Model results show that there is significant occasion specific variance. After taking this variance into account the stability of the variance that is not occassion-specific, called state variance by Heise, is around r = .9 from one occasion to the next.

Fit for the depression data is also perfect.

There is even more occasion specific variance in depressive symptoms, but the non-occasion-specific variance is even more stable as the non-occasion-specific variance in self-esteem.

These results make perfect sense if we think about the way self-esteem and depression are measured. Self-esteem is measured with a trait measure of how individuals see themselves in general, ignoring ups and downs and temporary shifts in self-esteem. In contrast, depression is assessed with questions about a specific time period and respondents are supposed to focus on their current ups and downs. Their general disposition should be reflected in these judgments only to the extent that it influences their actual symptoms in the past weeks. These episodic measures are expected to have more occasion specific variance if they are valid. These results show that participants are responding to the different questions in different ways.

In conclusion, model fit and the results favor Heise’s model over the cookie-cutter CLPM.

### Step 3: Putting the two autoregressive models together

Let’s first examine the correlations of self-esteem measures with depression measures.

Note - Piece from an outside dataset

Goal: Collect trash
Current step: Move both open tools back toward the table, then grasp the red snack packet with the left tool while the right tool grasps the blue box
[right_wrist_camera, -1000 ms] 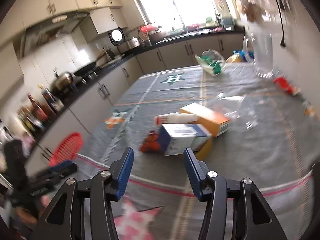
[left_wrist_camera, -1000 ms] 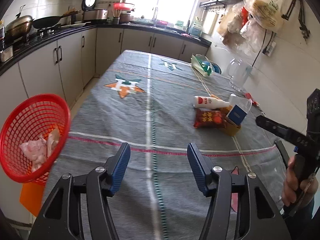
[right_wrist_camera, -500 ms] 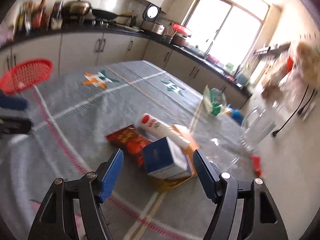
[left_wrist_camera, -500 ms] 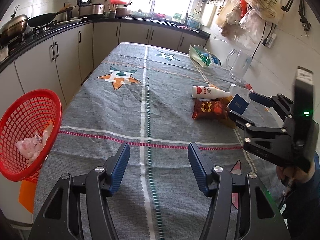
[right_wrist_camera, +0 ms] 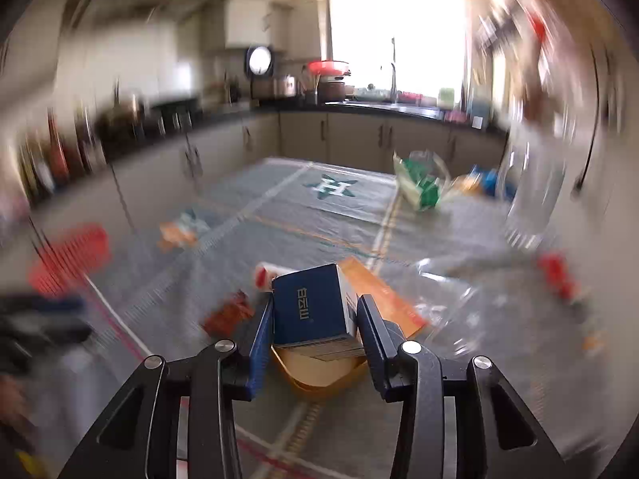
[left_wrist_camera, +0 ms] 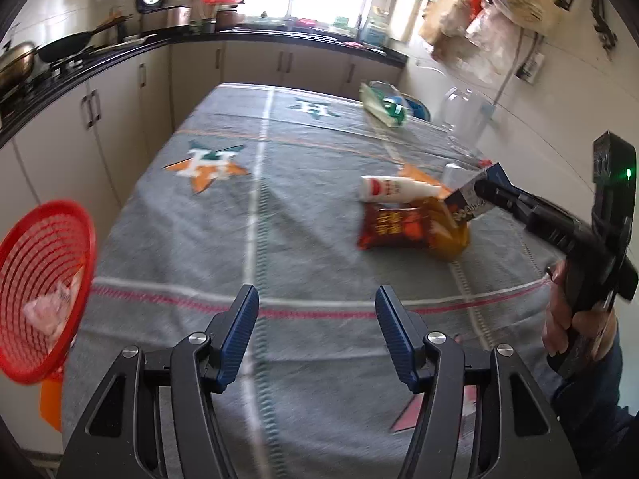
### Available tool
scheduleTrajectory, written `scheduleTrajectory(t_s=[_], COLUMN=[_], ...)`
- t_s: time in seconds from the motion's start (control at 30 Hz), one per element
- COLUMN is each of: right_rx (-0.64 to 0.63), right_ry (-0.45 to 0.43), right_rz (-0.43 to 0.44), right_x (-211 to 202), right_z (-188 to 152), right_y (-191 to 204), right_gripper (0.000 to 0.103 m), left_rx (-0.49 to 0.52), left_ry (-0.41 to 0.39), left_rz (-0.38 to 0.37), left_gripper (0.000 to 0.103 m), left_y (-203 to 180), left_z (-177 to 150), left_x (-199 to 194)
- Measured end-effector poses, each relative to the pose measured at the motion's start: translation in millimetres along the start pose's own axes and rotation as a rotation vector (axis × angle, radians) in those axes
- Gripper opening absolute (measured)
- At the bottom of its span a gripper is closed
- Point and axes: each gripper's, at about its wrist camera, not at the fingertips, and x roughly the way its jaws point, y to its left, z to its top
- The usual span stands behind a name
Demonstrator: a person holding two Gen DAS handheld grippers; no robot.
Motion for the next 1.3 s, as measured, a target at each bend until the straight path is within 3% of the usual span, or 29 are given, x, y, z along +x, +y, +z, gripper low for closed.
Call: scheduleTrajectory(t_s=[0.03,0.1,0.2,0.47,0.6,0.7,0.87,1.03,1.13,1.3], right_rx=[0.098,0.210,0.302,0.369,0.386,0.408,0.434,0.444,0.436,0.434], right_ry=[-0.006,-0.015,-0.034,-0.064,-0.077,-0.081,-0.082,-0.073,-0.080,-0.080], right_rz=[0.082,0.166,0.227,0.241,0.250,0.256,0.253,0.269,0.273,0.269], right_x=[-3.2,-7.4,-12.7,-19.0,-23.4,-24.5,-24.9,-23.6,-25.2,-25.0], right_z=[1.1,0.9,-1.8,-2.8,-2.8,-3.8,-5.4,-5.2,-4.4,-4.7], right_y=[-18.4,-38.8,-55.0,-68.4,-73.6,-78.5,-86.5,-87.4,-86.3,-85.3], right_gripper=[0.045,0.045,0.045,0.045,0.045,0.045,0.045,0.045,0.045,0.045], left_rx=[0.007,0.025,0.032,-0.032,-0.014,0.007,-0.036,0.061,0.173,0.382], left_ry=[0.005,0.016,0.052,0.190,0.145,0.136,0.240,0.257,0.275,0.169], left_rz=[-0.002,-0.006,-0.023,-0.049,-0.052,-0.090,-0.222,-0.259,-0.252,-0.126], left_gripper=[0.063,0.065,0.069,0.069,0.069,0.069,0.069,0.069,0.069,0.070], left_y=[-4.8,-17.4,-30.2,-40.3,-46.2,-48.5,-41.3,-55.0,-72.6,-101.4], left_z=[2.9,10.6,21.3,49.3,69.6,84.2,84.2,64.2,41.7,22.6], left_x=[2.8,12.3,32.7,92.6,99.6,118.5,147.9,127.4,114.8,87.8])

The first observation is that the same-occasion correlations are stronger (more negative) than the cross-occasion correlations. This suggests that occasion specific variance in self-esteem is correlated with occasion specific variance in depression.

The second observation is that the lagged self-esteem to depression correlations (e.g., se1 with de2) do not become weaker (less negative) with increasing time lag, lag-1 r = -.36, lag-2 r = -.32, lag-3 r = .33.

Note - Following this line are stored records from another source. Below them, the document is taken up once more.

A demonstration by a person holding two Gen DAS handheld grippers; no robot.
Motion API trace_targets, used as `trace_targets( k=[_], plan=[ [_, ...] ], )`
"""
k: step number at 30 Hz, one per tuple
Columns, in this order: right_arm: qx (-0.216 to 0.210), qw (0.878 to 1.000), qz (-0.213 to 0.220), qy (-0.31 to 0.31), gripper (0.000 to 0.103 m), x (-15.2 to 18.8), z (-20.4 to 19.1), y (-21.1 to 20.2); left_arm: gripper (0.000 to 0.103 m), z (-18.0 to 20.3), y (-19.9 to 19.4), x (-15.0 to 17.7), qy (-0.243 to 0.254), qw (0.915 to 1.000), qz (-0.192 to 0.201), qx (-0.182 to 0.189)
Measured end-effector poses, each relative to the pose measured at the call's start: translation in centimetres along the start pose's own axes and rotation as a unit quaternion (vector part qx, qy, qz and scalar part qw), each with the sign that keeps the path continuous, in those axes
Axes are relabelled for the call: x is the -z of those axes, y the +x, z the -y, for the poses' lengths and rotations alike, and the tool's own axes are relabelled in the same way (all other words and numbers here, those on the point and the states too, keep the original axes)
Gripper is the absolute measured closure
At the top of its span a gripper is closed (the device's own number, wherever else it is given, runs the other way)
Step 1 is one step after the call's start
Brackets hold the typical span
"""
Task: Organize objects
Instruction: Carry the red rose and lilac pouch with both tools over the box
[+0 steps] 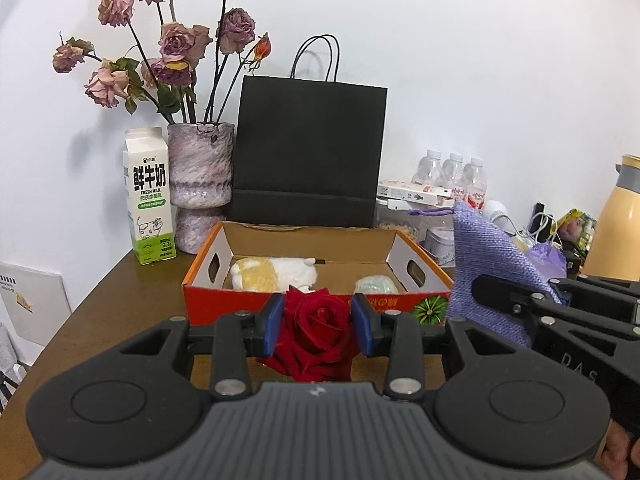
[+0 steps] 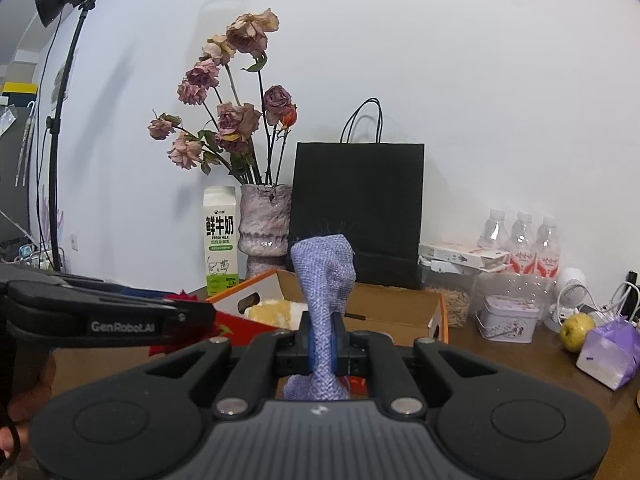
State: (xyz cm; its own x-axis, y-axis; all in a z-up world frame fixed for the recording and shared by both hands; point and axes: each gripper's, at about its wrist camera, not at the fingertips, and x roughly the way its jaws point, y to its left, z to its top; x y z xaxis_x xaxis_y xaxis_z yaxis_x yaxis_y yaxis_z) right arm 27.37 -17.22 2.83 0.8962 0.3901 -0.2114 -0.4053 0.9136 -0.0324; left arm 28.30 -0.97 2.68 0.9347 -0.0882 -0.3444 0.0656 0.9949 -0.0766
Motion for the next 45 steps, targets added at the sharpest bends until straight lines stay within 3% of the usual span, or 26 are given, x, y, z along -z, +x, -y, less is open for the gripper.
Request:
trace_targets(
  k=[22, 45],
  plan=[
    [0.001, 1.000, 0.009, 0.024, 0.097, -2.5, 2.2, 7.8, 0.065, -0.8, 6.1, -4.3, -0.021, 0.9993, 0.021, -0.021],
    [0.001, 0.999, -0.025, 0.033, 0.096, -3.3, 5.5, 17.3, 0.065, -2.6, 15.3, -6.4, -0.016, 0.9994, -0.006, -0.031]
  ],
)
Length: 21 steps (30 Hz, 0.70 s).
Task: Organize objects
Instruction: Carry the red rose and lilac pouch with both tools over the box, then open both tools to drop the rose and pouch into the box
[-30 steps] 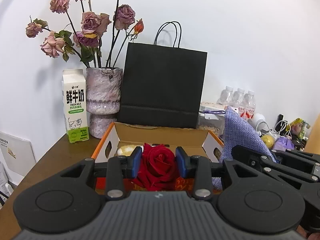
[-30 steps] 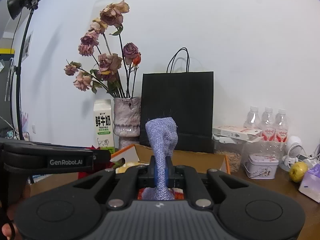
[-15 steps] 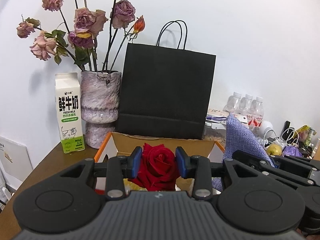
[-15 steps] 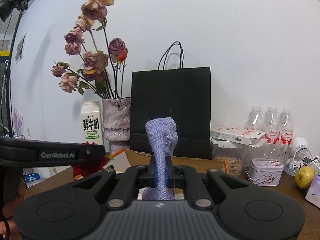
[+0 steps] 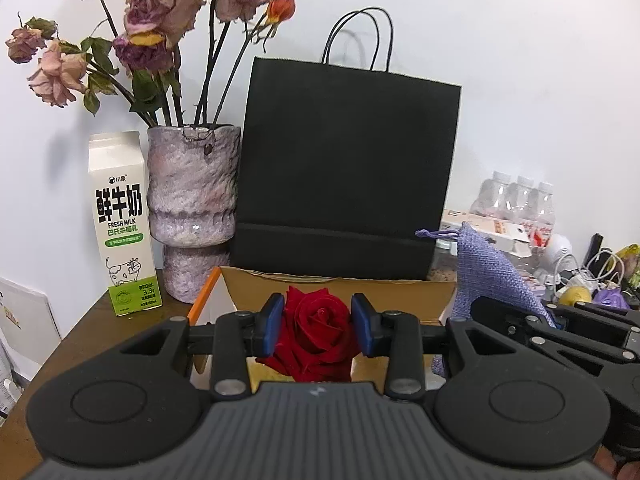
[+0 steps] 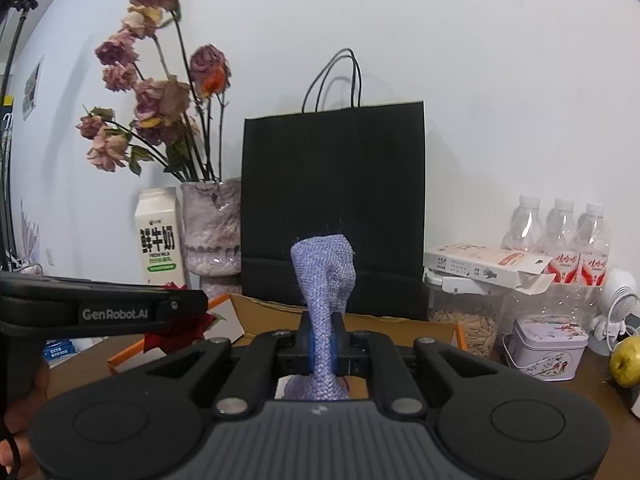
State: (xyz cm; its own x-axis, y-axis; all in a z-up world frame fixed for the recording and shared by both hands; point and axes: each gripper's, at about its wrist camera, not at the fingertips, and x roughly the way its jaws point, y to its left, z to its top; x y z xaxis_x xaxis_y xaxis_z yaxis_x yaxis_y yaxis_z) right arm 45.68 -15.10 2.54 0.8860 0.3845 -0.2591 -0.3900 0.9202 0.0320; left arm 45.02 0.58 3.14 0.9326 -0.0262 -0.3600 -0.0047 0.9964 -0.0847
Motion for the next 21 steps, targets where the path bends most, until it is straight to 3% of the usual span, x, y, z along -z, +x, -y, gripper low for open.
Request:
trace_targets(
  k=[10, 12, 14, 16, 17, 18, 19, 20, 21],
  plan=[
    [0.002, 0.999, -0.038, 0.006, 0.096, 0.7, 0.8, 3.9, 0.064, -0.6, 3.4, 0.0, 0.004, 0.9998, -0.018, -0.006],
    [0.005, 0.999, -0.041, 0.008, 0.089, 0.9, 1.0, 4.2, 0.062, -0.7, 3.9, 0.2, 0.006, 0.9998, -0.019, -0.005],
    [0.009, 0.999, -0.045, 0.012, 0.085, 1.0, 1.3, 4.6, 0.055, -0.6, 4.2, 0.4, 0.008, 0.9997, -0.020, -0.008],
    [0.013, 0.999, -0.049, 0.013, 0.082, 1.1, 1.5, 4.9, 0.025, -0.5, 4.3, 0.4, 0.011, 0.9998, -0.015, -0.011],
    [0.017, 0.998, -0.050, 0.014, 0.070, 1.1, 1.6, 5.0, 0.017, -0.5, 4.3, 0.5, 0.012, 0.9998, -0.010, -0.015],
    [0.023, 0.998, -0.050, 0.015, 0.051, 1.2, 1.7, 5.1, 0.005, -0.5, 4.2, 0.5, 0.012, 0.9997, -0.004, -0.021],
    [0.030, 0.998, -0.049, 0.014, 0.040, 1.2, 1.8, 5.1, 0.000, -0.5, 4.1, 0.5, 0.010, 0.9997, 0.000, -0.025],
    [0.036, 0.998, -0.049, 0.014, 0.018, 1.2, 1.8, 5.1, 0.000, -0.6, 4.0, 0.4, 0.006, 0.9996, 0.004, -0.026],
    [0.042, 0.998, -0.050, 0.013, 0.006, 1.2, 1.8, 5.2, 0.000, -0.8, 4.0, 0.4, 0.001, 0.9996, 0.004, -0.026]
  ],
)
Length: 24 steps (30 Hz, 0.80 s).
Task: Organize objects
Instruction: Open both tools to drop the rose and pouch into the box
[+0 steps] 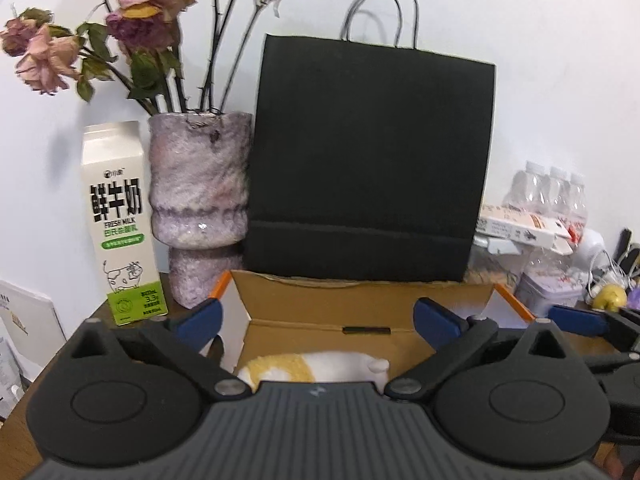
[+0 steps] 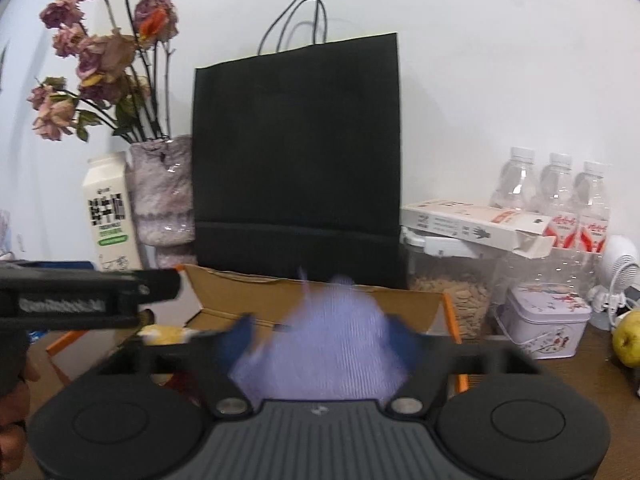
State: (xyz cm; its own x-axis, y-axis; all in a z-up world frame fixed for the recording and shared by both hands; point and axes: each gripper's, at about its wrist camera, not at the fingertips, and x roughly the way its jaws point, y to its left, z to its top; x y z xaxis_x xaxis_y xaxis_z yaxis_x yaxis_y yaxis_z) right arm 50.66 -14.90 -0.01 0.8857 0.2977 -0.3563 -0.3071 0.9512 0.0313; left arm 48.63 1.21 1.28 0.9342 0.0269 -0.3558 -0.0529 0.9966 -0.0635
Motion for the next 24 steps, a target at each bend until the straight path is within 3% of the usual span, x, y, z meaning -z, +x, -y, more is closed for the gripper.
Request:
trace_targets(
  k=[5, 24],
  plan=[
    [0.012, 1.000, -0.002, -0.005, 0.000, 0.0, -0.1, -0.1, 0.000, -0.3, 0.4, 0.0, -0.006, 0.9999, -0.011, -0.007],
    [0.008, 1.000, -0.009, 0.006, 0.000, -0.5, 0.1, -1.8, 0.000, -0.2, -1.7, -0.4, -0.006, 1.0000, 0.003, -0.003]
  ],
)
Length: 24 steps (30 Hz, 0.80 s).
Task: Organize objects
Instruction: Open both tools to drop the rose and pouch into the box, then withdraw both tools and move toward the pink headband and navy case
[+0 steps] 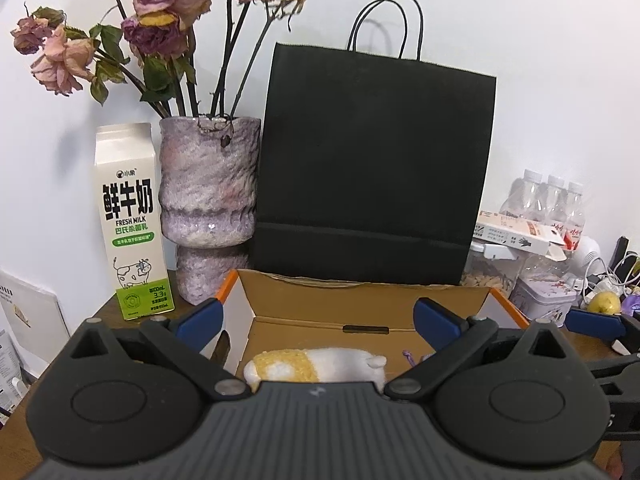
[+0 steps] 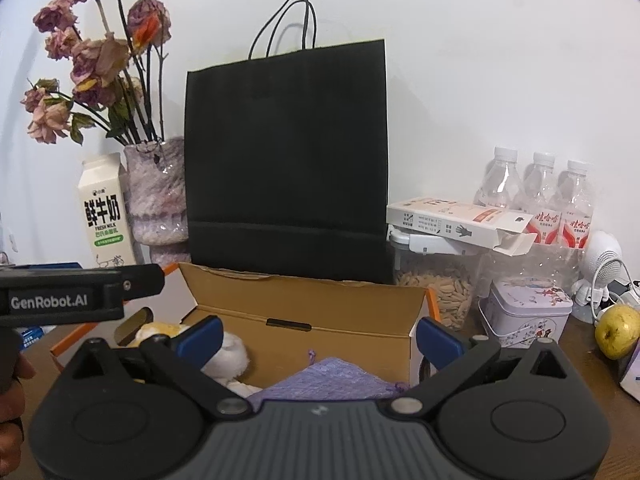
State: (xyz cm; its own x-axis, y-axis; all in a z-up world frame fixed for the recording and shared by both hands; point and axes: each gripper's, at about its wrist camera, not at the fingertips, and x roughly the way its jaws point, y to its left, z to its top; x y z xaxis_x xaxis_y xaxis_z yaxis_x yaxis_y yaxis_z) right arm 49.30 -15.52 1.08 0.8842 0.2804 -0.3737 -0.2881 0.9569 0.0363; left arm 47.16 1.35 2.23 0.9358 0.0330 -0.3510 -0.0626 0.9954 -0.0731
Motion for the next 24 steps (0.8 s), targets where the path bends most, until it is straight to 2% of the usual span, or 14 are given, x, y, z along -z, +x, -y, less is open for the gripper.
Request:
trace_targets(
  k=[24],
  plan=[
    [-0.007, 1.000, 0.023, -0.009, 0.000, 0.8, -1.0, -7.4, 0.000, -0.4, -6.9, 1.8, 0.000, 0.9999, 0.014, 0.006]
  ],
)
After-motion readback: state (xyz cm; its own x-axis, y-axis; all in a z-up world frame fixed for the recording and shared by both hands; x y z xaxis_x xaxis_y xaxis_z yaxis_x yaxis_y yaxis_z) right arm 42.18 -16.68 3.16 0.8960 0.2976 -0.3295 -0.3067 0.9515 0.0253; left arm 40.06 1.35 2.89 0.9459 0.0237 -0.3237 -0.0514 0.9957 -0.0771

The third observation is that the lagged depression to self-esteem correlations (e.g., de1 with se2) do not decrease from lag-1 to lag-2, although they do become weaker from lag-2 to lag-3, lag-1 r = -.44, lag-2 r = -.45, lag-3 r = -.35.

The fourth observation is that the lagged self-esteem to depression correlations (se1 with de2) are weaker than the lagged depression to self-esteem (de1 with se2) correlations . This pattern is expected because self-esteem is more stable than depressive symptoms. As illustrated in the Figure below, the path from de1-se4 is stronger than the path form se1 to de4 because the path from se1 to se4 is stronger than the path from de1 to de4.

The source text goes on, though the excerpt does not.